Directions for this task — Copy out every line holding the string "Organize" from the records below.

Data —
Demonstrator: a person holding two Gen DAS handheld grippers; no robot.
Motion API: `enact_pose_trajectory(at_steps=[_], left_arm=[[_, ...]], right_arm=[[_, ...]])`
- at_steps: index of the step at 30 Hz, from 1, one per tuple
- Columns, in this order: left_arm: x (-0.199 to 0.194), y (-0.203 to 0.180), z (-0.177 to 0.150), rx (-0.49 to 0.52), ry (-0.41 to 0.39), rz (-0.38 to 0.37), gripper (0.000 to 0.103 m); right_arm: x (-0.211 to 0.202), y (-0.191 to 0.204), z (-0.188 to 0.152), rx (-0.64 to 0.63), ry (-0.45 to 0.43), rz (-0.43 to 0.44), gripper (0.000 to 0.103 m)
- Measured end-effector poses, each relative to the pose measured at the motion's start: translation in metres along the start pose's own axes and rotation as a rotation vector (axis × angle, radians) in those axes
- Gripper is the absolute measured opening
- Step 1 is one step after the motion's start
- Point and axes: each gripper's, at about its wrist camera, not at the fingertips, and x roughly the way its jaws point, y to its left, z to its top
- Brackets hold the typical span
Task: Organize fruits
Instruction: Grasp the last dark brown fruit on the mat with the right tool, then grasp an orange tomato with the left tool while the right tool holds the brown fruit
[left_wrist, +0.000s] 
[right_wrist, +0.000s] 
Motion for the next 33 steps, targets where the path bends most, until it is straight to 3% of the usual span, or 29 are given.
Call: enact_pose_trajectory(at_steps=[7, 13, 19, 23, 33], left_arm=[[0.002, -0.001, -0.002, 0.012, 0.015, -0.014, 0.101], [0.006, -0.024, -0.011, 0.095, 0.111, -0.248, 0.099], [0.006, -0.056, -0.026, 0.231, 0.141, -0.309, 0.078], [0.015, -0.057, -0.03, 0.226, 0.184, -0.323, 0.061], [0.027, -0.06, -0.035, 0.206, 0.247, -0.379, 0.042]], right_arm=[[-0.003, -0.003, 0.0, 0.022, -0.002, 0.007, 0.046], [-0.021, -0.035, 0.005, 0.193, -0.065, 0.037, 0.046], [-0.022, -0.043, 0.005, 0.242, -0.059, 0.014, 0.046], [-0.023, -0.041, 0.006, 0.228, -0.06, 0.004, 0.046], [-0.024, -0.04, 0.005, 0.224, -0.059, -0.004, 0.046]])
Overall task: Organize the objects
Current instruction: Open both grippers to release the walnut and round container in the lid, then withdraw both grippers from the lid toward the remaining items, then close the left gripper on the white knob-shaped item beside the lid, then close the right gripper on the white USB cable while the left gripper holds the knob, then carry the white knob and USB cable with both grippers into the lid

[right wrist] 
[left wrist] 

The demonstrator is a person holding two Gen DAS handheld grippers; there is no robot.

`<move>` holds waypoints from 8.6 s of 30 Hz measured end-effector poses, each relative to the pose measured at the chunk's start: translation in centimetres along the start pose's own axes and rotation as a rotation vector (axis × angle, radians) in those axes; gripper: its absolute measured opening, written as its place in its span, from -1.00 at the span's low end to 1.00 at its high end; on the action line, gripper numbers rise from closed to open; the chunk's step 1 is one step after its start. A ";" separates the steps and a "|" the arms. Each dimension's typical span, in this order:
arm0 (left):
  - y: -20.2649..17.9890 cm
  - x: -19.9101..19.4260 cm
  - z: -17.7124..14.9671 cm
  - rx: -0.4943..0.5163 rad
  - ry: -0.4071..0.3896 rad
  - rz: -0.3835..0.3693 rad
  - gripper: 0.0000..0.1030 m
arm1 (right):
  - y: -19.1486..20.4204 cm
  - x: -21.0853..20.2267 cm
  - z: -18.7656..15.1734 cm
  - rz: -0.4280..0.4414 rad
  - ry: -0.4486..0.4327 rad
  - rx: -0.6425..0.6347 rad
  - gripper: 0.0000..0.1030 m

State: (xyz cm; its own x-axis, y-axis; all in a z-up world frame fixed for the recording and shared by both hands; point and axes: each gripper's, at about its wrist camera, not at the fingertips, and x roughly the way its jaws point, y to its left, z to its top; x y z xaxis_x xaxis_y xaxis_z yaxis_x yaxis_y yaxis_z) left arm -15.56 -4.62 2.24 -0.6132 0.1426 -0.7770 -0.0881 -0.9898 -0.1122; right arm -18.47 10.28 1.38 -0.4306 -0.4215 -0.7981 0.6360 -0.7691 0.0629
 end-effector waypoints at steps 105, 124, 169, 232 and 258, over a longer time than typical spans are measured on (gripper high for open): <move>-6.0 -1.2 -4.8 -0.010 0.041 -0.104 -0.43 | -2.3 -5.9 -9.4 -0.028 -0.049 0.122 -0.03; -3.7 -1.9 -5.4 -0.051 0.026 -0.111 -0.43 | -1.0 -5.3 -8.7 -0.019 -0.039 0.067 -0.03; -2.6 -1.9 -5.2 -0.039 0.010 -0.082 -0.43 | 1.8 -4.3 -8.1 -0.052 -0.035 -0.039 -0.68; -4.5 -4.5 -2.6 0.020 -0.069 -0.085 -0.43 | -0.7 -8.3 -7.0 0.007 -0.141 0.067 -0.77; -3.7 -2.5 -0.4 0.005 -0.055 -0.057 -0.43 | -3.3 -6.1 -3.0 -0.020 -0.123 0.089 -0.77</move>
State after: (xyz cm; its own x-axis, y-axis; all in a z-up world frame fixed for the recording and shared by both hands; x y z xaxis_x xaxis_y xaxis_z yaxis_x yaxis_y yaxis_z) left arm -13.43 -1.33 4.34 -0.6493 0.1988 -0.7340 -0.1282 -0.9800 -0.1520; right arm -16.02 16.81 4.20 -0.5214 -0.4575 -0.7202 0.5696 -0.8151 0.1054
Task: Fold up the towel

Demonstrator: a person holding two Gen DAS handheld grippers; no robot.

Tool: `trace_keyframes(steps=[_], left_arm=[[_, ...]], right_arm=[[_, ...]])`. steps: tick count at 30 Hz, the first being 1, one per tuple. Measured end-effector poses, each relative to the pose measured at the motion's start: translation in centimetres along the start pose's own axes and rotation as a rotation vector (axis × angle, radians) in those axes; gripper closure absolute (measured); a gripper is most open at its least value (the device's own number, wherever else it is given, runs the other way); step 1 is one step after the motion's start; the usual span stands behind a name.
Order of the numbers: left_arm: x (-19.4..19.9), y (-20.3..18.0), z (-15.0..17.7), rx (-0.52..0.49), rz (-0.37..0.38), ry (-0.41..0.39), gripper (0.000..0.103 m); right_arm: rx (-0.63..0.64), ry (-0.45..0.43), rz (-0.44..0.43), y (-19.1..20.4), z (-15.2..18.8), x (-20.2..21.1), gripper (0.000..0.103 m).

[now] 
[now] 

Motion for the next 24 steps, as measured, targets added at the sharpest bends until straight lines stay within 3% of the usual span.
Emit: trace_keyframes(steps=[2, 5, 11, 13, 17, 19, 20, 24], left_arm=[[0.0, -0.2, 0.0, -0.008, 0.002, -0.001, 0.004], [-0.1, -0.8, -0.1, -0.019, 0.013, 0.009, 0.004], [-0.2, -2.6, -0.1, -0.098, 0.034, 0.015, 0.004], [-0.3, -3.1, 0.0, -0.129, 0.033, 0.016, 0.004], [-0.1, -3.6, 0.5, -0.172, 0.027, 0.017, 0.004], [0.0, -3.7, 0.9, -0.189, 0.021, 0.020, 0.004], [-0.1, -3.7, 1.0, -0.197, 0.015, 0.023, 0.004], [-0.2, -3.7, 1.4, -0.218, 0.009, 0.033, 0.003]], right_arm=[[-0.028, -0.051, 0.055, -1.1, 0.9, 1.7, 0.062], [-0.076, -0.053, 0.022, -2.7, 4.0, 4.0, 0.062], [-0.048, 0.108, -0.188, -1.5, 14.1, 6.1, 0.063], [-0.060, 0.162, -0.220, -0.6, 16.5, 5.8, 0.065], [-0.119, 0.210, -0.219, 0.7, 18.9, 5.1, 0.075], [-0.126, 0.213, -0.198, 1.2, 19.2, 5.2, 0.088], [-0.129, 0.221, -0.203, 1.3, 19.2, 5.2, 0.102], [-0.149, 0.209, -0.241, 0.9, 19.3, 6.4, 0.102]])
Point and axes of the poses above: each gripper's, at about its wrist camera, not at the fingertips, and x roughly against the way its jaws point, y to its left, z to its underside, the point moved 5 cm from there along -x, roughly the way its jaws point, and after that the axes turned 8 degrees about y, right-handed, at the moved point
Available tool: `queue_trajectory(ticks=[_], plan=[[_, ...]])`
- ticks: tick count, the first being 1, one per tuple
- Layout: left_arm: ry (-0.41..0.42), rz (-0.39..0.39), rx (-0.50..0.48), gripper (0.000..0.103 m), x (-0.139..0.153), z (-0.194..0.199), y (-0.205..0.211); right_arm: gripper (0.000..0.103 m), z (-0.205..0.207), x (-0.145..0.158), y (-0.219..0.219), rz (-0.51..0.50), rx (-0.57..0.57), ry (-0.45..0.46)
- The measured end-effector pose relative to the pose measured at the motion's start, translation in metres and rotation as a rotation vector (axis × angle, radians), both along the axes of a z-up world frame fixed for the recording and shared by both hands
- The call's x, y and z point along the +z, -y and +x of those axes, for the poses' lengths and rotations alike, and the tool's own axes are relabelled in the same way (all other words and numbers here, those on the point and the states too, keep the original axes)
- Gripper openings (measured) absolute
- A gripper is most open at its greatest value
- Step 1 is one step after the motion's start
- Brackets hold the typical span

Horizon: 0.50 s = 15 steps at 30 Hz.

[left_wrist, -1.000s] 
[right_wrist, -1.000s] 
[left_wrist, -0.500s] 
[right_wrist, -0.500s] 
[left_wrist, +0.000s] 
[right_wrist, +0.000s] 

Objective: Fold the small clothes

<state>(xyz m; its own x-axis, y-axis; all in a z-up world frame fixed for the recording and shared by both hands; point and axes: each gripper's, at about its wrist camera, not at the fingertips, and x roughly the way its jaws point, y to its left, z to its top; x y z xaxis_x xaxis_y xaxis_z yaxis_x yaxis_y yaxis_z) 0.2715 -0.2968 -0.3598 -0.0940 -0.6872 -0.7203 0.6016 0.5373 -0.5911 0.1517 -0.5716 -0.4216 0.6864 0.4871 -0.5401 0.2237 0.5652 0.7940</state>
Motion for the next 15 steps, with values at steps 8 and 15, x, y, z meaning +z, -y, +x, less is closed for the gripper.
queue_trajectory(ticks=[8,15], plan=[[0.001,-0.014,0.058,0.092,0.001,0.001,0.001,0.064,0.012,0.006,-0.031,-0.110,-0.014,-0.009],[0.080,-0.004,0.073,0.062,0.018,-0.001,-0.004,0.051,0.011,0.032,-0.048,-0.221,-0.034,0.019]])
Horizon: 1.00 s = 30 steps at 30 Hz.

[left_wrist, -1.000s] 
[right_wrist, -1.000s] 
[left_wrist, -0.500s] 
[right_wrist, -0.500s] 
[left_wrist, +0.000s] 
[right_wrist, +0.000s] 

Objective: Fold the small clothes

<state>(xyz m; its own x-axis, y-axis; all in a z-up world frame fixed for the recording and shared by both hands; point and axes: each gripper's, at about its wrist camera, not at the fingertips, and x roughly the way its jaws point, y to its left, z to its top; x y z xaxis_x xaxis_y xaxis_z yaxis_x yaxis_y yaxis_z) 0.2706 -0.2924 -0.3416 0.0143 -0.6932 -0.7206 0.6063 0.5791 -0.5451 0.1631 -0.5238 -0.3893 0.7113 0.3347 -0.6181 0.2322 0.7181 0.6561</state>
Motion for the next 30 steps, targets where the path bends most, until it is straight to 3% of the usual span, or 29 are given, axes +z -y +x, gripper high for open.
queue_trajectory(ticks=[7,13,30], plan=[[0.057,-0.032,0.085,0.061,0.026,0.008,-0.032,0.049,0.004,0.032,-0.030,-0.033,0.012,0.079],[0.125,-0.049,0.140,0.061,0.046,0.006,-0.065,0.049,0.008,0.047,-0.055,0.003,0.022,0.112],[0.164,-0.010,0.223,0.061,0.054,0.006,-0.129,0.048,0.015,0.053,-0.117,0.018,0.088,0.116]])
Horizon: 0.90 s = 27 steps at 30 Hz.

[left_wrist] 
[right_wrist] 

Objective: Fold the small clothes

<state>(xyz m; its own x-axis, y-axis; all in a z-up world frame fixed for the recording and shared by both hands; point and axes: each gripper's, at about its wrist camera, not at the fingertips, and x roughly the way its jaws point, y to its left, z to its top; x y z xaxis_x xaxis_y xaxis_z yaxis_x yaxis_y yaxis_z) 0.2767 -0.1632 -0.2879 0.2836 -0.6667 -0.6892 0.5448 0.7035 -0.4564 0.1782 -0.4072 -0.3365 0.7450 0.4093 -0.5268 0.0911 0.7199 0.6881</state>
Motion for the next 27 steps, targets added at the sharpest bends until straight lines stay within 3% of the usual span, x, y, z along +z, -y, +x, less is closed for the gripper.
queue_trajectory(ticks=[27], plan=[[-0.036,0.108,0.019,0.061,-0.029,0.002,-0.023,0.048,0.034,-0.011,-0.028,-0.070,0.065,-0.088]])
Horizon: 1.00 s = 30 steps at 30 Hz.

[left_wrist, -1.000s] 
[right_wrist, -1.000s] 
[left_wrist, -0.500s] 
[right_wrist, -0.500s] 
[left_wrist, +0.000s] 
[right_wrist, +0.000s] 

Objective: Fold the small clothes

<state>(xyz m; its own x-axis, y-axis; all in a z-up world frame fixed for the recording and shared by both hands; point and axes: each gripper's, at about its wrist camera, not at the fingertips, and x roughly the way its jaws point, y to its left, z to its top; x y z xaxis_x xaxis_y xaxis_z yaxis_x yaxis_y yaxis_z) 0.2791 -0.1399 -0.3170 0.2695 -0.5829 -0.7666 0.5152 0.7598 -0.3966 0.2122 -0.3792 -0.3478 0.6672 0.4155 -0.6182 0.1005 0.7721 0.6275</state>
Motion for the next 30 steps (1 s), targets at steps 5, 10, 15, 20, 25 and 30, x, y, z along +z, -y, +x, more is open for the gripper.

Reply to the exercise —
Task: Organize fruits
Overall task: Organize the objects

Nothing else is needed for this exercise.